:: What you are asked to do ::
The data must be given again exactly as written, with all images omitted.

:: Source data ::
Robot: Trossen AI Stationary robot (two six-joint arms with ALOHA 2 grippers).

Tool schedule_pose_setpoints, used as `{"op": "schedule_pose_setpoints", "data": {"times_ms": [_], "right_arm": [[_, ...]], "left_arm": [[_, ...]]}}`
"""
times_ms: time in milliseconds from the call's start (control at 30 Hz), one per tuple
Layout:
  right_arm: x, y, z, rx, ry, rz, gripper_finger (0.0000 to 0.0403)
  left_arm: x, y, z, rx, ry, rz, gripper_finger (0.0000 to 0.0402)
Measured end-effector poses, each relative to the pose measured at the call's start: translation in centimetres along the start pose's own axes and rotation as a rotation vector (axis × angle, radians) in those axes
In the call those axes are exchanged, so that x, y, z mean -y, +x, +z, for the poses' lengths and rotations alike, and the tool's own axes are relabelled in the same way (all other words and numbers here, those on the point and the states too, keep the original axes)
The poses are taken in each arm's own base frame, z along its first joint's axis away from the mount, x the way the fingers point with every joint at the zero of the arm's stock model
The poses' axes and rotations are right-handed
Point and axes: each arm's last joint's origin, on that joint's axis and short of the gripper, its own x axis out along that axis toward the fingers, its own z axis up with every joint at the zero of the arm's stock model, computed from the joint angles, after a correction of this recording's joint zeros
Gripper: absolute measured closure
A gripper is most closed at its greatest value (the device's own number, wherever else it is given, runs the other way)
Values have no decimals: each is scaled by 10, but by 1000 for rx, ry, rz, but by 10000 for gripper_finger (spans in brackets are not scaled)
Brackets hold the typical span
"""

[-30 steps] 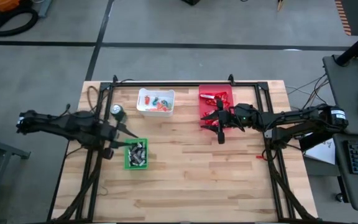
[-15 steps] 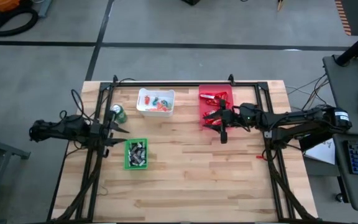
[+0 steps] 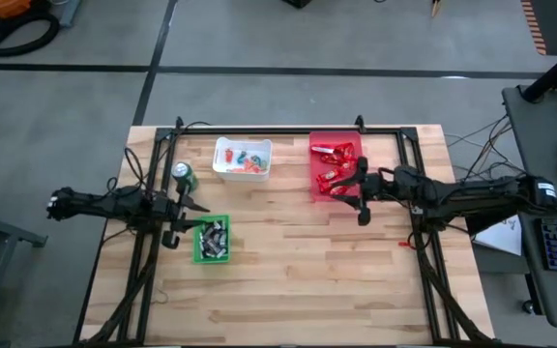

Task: Organize candy in baskets
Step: Return to Home Position

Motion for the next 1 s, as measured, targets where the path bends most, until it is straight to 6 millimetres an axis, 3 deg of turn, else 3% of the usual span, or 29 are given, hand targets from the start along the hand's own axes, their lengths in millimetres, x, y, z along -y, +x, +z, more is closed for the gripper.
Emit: {"op": "schedule_pose_setpoints", "data": {"times_ms": [67,600,833,1000], "right_arm": [[-1,-8,-3,28,-3,-4,252],[-12,-67,-30,239,3,-49,252],[-14,-78,-31,238,-25,-47,252],[-16,-89,-33,225,-137,-63,252]], "left_arm": [[0,1,-8,2,-1,0,277],[0,1,-8,2,-46,0,277],[0,1,-8,1,-46,1,277],[0,1,-7,5,-60,2,277]]}}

:: Written answer ::
Robot: Trossen AI Stationary robot (two six-joint arms with ALOHA 2 grippers).

Tool schedule_pose_setpoints, used as `{"op": "schedule_pose_setpoints", "data": {"times_ms": [_], "right_arm": [[_, ...]], "left_arm": [[_, ...]]}}`
"""
times_ms: time in milliseconds from the call's start (control at 30 Hz), one per tuple
Layout:
  right_arm: x, y, z, rx, ry, rz, gripper_finger (0.0000 to 0.0403)
  left_arm: x, y, z, rx, ry, rz, gripper_finger (0.0000 to 0.0402)
Measured end-effector poses, each relative to the pose measured at the call's start: translation in centimetres along the start pose's own axes and rotation as a rotation vector (axis × angle, radians) in those axes
In the call those axes are exchanged, so that x, y, z mean -y, +x, +z, for the poses' lengths and rotations alike, and the tool's own axes are relabelled in the same way (all other words and numbers here, those on the point and the states too, keep the original axes)
The poses are taken in each arm's own base frame, z along its first joint's axis away from the mount, x the way the fingers point with every joint at the zero of the arm's stock model
The poses' axes and rotations are right-handed
Point and axes: each arm's last joint's origin, on that joint's axis and short of the gripper, its own x axis out along that axis toward the fingers, its own z axis up with every joint at the zero of the arm's stock model, computed from the joint angles, after a correction of this recording's joint zeros
Gripper: absolute measured closure
A gripper is most closed at its greatest value (the device's own number, wherever else it is given, runs the other way)
Values have no decimals: each is scaled by 10, but by 1000 for rx, ry, rz, but by 10000 for gripper_finger (spans in brackets are not scaled)
Brackets hold the typical span
"""

[-30 steps] 
[-15 steps] 
[+0 steps] 

Task: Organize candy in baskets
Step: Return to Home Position

Motion for the next 1 s, as measured, targets where the path bends most, until it is straight to 6 millimetres an axis, 3 deg of turn, else 3% of the usual span, or 29 are given, hand targets from the start along the hand's own axes, their lengths in millimetres, x, y, z along -y, +x, +z, more is closed for the gripper.
Emit: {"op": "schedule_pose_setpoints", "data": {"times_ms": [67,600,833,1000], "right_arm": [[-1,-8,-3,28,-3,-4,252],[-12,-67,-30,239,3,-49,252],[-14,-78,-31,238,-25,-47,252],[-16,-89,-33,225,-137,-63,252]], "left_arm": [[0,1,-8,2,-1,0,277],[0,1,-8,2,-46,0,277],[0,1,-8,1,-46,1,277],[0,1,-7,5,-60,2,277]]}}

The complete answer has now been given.